The connecting bridge is bespoke solution to an engineering problem. Limited space for supporting columns on the island platforms necessitated the construction of a lift enclosure that could also support the three bridge spans. To achieve this, a steel plate torsion ring beam was fabricated to sit above the reinforced concrete drum, with tapering cantilever arms to support the load-bearing truss ends of each of the bridge spans. The bridge structures must safely support high crowd loads and are as a result stiff assemblies. A compact lattice truss was therefore concealed below the level of the handrails on each side of the walkways, which curve outwards to allow passengers to walk around the island lift uninterrupted.

The bridge section was lifted into position during track possessions over the Christmas period. It was installed in four sections, all of which were pre-assembled prior to being lifted, reducing the extent of work subsequently required over the tracks. To account for the time-critical nature of the 56-hour possession period, Atkins was required to model all possible sequences of combinations for the installation of the bridge elements - including a full 3D analysis model of the bridge structure - to give the contractor maximum flexibility. Hold points were built into to the schedule and methods for locking off the ring beam were created to allow trains to safely pass under a partially-erected structure should the lift have to be aborted partway through.

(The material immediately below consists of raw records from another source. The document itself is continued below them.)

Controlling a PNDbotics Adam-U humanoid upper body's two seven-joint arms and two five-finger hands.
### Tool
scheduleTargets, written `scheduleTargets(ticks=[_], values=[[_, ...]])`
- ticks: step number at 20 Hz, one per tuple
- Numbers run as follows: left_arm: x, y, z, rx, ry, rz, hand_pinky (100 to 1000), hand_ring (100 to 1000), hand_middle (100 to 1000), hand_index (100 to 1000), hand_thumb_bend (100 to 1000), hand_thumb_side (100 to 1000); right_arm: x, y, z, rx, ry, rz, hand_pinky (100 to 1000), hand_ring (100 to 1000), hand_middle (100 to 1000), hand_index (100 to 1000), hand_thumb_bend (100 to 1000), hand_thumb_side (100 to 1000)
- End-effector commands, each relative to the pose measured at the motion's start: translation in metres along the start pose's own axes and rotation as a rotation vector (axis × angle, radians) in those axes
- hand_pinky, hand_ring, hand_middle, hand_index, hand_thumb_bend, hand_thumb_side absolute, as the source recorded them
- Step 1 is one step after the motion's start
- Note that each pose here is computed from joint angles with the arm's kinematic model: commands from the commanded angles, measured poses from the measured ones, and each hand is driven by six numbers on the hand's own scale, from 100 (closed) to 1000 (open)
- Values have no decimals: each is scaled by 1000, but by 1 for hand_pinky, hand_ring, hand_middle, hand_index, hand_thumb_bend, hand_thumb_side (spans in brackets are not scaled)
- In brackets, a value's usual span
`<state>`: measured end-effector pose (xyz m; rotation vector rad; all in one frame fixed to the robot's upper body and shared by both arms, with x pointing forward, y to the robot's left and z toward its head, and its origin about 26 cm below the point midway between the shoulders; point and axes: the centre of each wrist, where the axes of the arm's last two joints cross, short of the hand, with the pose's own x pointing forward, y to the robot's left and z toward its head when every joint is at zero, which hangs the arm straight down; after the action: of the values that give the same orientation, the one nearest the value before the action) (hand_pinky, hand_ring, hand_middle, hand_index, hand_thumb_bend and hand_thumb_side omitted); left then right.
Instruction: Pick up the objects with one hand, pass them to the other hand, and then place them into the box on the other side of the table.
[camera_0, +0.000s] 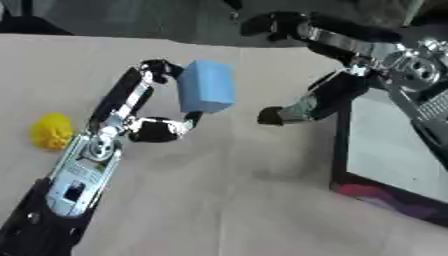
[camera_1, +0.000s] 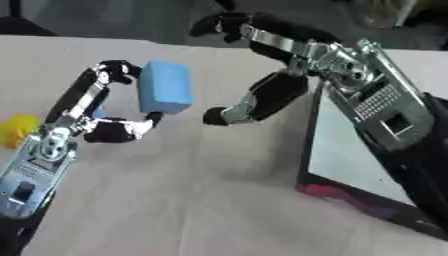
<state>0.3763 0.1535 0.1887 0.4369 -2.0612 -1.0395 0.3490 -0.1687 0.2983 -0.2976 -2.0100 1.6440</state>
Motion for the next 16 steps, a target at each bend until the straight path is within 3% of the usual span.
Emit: scheduleTargets(ticks=[1, 16], values=[[13, 5, -6, 10, -51, 0, 781, 792, 615, 505, 100, 113, 1, -6, -4, -16, -11, 54, 945, 1000, 960, 935, 576, 369], [32, -3, -14, 12, -139, 32, 778, 790, 608, 501, 100, 129, -12, 7, -19, -10, 24, 80, 939, 1000, 951, 928, 567, 366]])
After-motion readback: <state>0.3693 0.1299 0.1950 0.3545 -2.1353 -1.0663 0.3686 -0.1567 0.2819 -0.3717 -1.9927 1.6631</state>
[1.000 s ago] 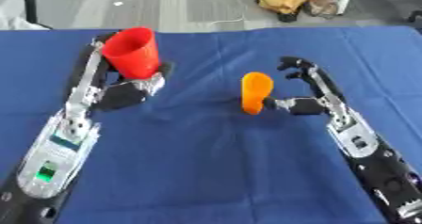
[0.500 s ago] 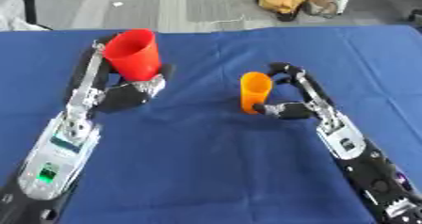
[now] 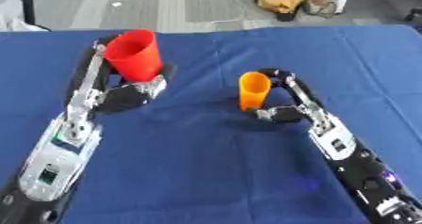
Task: Pour the contents of one cup into another cup.
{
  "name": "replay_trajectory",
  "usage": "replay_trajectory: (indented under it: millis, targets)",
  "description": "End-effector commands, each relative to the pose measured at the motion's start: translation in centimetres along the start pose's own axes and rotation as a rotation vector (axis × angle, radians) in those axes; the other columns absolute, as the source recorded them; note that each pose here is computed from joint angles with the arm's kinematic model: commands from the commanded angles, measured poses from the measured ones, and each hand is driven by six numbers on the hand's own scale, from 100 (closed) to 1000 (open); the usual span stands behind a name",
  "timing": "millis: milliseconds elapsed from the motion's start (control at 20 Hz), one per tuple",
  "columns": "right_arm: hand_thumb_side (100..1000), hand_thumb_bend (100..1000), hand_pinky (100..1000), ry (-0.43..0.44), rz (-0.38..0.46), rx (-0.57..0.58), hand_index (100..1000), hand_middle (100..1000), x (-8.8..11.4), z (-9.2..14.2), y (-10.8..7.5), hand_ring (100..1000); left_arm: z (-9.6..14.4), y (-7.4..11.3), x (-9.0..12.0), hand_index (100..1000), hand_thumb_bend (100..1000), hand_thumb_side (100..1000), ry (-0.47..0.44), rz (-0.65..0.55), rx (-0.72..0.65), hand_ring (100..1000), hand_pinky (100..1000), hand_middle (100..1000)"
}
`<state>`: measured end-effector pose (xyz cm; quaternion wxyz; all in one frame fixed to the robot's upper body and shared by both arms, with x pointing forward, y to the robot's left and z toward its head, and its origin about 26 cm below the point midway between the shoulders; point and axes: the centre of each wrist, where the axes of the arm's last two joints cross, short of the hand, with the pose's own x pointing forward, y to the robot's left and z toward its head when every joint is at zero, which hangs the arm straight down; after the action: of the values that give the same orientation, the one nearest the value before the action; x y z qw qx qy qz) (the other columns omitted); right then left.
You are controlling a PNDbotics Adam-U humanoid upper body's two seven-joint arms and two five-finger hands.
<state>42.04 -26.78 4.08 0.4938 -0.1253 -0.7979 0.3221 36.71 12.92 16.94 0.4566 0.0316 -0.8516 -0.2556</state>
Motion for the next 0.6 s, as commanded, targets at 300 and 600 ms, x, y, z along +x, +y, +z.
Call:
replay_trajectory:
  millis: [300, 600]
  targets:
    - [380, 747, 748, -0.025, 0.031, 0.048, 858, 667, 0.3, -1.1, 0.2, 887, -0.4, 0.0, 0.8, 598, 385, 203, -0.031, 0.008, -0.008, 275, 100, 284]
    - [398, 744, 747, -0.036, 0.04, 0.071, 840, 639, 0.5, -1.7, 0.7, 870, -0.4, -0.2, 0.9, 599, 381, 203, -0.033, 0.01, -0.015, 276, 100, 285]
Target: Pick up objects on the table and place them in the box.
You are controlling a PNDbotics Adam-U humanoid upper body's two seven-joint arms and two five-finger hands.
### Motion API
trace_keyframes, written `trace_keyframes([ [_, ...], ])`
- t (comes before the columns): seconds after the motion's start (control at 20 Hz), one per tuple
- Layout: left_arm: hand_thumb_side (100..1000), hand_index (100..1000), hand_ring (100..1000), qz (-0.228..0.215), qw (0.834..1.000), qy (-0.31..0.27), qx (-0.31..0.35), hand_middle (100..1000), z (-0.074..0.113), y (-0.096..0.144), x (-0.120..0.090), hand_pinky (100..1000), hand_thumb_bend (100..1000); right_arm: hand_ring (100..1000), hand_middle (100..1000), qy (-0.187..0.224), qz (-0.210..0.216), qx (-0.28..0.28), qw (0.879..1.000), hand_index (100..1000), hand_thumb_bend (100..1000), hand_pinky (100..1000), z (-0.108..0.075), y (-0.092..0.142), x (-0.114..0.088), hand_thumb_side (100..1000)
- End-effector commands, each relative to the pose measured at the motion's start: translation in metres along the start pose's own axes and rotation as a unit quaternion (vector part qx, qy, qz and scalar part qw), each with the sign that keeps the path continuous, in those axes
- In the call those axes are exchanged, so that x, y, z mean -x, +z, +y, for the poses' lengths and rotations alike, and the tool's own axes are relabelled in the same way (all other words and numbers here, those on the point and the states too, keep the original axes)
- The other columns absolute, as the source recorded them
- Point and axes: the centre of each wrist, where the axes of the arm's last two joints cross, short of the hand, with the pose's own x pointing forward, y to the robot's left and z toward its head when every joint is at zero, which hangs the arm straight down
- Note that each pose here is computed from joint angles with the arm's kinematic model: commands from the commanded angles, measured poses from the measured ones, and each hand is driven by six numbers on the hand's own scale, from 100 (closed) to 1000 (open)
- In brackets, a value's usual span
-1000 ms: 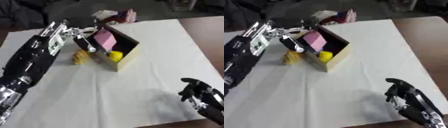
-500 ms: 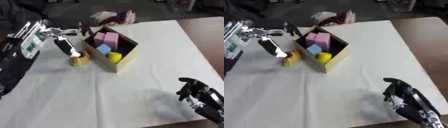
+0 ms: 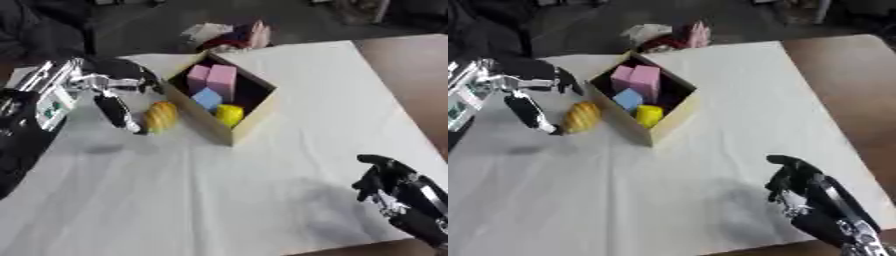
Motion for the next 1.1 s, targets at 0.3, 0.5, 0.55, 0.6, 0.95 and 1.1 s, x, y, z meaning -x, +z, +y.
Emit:
trace_keyframes([
  [0.3, 378, 903, 744, 0.064, 0.995, 0.043, -0.062, 817, -0.011, -0.022, 0.010, 762, 411, 463, 484, 0.008, -0.007, -0.001, 1.000, 841, 100, 691, -0.004, -0.002, -0.005, 370],
  [0.5, 360, 898, 734, 0.065, 0.993, 0.063, -0.073, 809, -0.020, -0.032, 0.006, 752, 373, 463, 484, 0.007, -0.008, -0.002, 1.000, 841, 100, 691, -0.003, -0.002, -0.005, 372],
  [0.55, 360, 871, 699, 0.061, 0.993, 0.066, -0.072, 775, -0.021, -0.033, 0.005, 730, 342, 463, 484, 0.007, -0.008, -0.002, 1.000, 841, 100, 691, -0.003, -0.002, -0.005, 373],
  [0.6, 357, 859, 681, 0.058, 0.994, 0.067, -0.072, 759, -0.022, -0.035, 0.004, 719, 316, 462, 484, 0.007, -0.008, -0.002, 1.000, 841, 100, 691, -0.003, -0.002, -0.005, 371],
  [0.95, 291, 609, 435, 0.022, 0.992, 0.050, -0.111, 447, 0.000, -0.018, 0.004, 545, 104, 463, 484, 0.008, -0.006, 0.000, 1.000, 841, 100, 691, -0.004, -0.002, -0.005, 372],
  [1.1, 277, 576, 406, 0.005, 0.986, 0.037, -0.163, 412, 0.034, 0.006, 0.004, 525, 100, 462, 483, 0.009, -0.004, 0.001, 1.000, 841, 100, 691, -0.005, -0.001, -0.004, 373],
])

The cutting-edge design for the new station makes use of the innovative featherweight material ETFE (Ethylene TetraFluoroEthylene). Thirty-one air-inflated cushions, created using two layers of film measuring 250 microns, around two or three strands of hair in thickness, make up the station's roof to form the distinctive bubble-wrap effect made famous by the Eden Project and the Beijing Olympics' 'Water Cube'.

Originally designed for the space industry, ETFE is a hundred times lighter than glass, making it resilient enough to support 400 times its own weight. It requires just a fraction of the steel support of a normal glass structure, and also costs between 24% and 70% less to install.